The Halifax-based scientist, who only agreed to talk to CBC after he retired from the department, says federal scientists have been working in a climate of fear.
“I am concerned about the bigger policy issues that are essentially leading to a death spiral for government science,” he said in an exclusive interview. “I see that is going to be a huge problem in the coming years. We are at the point where the vast majority of our senior scientists are in the process of leaving now disgusted as I am with the way things have gone, and I don’t think there is any way for it to be recovered.”
Public-sector unions have organized rallies in a number of locations across the Ottawa area on Tuesday to protest the alleged muzzling of public scientists.
“We have very strict directives of what we can say and the approval steps we have to go through, and very often that approval seems to be withheld for totally arbitrary reasons,” Campana says.

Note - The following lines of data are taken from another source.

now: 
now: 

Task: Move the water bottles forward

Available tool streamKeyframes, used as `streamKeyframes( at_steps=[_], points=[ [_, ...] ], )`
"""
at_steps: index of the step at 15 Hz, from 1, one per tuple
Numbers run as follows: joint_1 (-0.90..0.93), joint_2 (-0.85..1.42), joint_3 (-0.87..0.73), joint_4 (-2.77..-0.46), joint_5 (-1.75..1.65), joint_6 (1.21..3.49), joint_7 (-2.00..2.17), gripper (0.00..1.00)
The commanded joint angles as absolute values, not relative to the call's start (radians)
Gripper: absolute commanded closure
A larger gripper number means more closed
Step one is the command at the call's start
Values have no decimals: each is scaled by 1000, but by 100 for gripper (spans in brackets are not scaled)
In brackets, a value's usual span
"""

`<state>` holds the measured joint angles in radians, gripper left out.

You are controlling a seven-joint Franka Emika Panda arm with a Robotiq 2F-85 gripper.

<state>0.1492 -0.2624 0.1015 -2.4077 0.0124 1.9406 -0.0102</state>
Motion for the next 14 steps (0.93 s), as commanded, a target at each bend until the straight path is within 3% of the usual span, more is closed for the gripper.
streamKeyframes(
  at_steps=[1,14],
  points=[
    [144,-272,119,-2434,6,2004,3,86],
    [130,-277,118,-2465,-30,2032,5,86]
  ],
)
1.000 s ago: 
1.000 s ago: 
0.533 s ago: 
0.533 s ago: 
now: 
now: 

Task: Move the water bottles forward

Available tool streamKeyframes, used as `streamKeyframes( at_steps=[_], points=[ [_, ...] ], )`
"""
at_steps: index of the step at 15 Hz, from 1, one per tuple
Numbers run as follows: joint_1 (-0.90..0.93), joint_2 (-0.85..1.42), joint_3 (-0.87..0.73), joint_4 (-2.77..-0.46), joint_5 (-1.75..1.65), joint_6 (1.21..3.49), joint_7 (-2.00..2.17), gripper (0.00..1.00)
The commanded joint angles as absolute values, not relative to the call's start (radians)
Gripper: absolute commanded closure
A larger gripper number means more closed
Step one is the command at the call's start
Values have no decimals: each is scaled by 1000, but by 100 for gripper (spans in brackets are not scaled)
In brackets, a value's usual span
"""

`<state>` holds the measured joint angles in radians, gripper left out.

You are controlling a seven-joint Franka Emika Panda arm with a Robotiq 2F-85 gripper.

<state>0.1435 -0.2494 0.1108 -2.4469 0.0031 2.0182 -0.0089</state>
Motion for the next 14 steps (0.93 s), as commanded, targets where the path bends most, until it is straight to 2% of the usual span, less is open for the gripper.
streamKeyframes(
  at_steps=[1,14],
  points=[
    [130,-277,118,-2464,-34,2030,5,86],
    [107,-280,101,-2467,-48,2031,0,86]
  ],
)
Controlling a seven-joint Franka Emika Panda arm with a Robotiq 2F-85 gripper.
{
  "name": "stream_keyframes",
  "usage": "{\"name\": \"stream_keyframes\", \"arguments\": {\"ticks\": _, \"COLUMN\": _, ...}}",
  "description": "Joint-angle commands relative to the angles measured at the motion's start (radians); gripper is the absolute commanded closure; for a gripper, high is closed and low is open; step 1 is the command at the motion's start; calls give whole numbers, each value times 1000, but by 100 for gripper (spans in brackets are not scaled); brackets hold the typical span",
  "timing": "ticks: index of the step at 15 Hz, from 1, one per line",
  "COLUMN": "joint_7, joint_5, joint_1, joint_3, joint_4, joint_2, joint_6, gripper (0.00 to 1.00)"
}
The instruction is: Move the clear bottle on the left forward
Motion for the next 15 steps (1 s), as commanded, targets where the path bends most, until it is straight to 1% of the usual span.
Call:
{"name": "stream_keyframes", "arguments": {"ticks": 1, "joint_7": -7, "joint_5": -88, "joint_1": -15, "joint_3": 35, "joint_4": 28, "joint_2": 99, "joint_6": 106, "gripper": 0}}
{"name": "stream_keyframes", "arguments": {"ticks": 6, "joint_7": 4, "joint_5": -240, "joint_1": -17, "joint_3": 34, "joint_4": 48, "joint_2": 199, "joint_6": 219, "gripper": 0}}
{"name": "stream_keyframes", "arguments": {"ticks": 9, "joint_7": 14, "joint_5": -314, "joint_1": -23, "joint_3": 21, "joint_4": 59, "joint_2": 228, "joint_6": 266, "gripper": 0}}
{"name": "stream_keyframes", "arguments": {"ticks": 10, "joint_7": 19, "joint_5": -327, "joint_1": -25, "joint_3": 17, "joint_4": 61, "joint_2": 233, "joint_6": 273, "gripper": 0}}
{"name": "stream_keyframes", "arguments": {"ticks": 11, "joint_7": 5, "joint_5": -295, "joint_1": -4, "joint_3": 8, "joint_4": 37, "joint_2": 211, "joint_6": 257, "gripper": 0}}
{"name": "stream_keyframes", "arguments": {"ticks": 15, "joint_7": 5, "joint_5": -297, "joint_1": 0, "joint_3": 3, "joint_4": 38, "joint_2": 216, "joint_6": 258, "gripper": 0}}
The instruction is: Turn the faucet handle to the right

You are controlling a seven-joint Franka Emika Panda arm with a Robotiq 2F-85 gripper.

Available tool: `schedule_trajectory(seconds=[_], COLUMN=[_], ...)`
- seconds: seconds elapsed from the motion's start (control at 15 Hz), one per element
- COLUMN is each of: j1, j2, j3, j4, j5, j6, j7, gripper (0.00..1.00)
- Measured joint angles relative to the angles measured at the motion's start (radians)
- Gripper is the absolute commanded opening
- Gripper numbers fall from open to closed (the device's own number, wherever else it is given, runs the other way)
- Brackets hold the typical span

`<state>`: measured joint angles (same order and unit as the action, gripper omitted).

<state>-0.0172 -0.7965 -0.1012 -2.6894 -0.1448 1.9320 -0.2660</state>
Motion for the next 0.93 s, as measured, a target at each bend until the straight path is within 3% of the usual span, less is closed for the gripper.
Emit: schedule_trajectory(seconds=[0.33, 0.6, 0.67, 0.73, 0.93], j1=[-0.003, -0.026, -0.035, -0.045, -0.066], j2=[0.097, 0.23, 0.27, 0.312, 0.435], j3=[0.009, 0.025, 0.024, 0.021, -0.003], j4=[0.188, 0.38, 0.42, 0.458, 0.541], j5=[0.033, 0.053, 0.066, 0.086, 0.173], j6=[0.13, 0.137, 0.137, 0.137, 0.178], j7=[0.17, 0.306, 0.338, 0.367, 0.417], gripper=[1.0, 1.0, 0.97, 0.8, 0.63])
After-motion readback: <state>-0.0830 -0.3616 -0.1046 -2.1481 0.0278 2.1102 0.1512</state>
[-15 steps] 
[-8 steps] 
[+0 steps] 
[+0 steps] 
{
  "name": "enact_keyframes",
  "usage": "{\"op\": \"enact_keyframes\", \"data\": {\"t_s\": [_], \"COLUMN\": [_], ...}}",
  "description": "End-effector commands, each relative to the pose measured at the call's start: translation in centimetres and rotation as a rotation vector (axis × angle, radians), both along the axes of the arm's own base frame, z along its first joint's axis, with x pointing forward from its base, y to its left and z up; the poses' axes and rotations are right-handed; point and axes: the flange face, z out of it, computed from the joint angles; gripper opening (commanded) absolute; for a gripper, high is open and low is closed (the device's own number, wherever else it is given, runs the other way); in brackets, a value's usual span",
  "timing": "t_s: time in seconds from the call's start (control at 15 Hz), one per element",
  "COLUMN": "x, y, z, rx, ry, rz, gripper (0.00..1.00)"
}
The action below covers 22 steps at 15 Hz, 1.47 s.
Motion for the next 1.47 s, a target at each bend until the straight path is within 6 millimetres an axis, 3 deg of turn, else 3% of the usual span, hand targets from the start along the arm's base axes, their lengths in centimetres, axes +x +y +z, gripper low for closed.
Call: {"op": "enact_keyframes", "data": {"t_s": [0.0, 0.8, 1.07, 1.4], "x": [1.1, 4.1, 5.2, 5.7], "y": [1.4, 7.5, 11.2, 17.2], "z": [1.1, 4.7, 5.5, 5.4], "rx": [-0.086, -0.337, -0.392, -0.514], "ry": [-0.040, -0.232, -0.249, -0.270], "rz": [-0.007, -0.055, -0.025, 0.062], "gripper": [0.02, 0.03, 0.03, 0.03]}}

He says government scientists often have to find their own funding, travel is often turned down and they are rarely allowed to talk to the media, even about their own groundbreaking research.
His team discovered how to tell the age of lobster or shrimp — a finding that could help manage the fishery. But the research wasn’t approved for release in Canada.
“Meanwhile, one of my colleagues went down to the United States for a conference, presented the work and the media just converged on him. The results of that story were published in 127 media outlets in 25 different countries, and here we had taken the lead putting DFO science in a good light and nobody ever heard about it.”
Campana says he doesn’t think it’s as simple as science conflicting with government policy.
“It’s hard to fathom. It seems to be simply a control issue. You could sort of understand the rationale if you were potentially talking about a controversial subject and whoever is in government quite rightly has the right to make sure there are no critical statements about policy. But when you go to the extent of silencing just talking about facts, that just doesn’t make any sense.” …
Peter Bleyer, a special consultant with the Professional Institute of the Public Service of Canada, says there are more stories about disgruntled scientists.
“It has clearly gotten worse. There is very clear evidence of that. The problem is that it has created an atmosphere that affects not only those who are directly affected, but all of those who hear about it understand what is going on around them. That’s what we call, very clearly, a chilling effect.”
Campana says something needs to change soon. “If we don’t have the system in place to deal with it, there is going to be some problem that happens in the next few years. I don’t know, rising tide levels or tsunami coming in or an invasion of great white sharks where people are concerned about what’s going to happen, and we won’t have the qualified people in place to answer those questions at all. [Unfolding as planned by big oil and Harper?]
“You can’t have those people in place overnight. It takes years, almost decades, to develop that capacity.”
Fisheries and Oceans Canada hasn’t responded to CBC’s request for an interview.
The minister of state for science and technology has said in the House of Commons that “ministers are the primary spokespersons for government departments yet scientists have and are readily available to share their research with Canadians.”